§ **What to work on**
In the listing that follows, the range to quote begins at the line that has "Point to the aluminium" and ends after the line that has "What follows is"; quote it verbatim and add nothing.

§ **Available data**
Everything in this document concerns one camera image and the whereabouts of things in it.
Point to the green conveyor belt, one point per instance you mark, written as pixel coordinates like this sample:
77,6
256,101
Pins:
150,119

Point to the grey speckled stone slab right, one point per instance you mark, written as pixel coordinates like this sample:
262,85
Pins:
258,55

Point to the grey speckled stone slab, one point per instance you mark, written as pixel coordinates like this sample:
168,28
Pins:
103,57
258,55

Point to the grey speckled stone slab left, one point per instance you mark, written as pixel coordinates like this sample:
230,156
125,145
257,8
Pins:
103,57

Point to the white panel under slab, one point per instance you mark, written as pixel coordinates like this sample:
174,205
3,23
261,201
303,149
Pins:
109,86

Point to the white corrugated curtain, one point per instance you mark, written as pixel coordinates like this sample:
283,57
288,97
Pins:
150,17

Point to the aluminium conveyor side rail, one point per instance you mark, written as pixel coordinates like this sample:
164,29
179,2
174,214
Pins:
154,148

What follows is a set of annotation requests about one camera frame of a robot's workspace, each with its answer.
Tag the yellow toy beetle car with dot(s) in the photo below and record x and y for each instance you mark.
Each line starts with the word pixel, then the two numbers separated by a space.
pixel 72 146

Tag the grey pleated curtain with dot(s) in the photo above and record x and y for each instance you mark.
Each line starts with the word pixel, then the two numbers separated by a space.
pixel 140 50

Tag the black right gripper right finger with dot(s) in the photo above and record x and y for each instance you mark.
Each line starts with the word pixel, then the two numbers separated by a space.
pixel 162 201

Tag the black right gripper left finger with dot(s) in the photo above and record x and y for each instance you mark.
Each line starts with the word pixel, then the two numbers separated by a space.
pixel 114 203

§ **Written solution**
Point to the aluminium conveyor side rail, one point per instance you mark, written as pixel coordinates like this sample:
164,29
179,2
174,214
Pins:
154,148

What follows is a set of annotation requests about one camera frame of a robot's workspace, each with its answer.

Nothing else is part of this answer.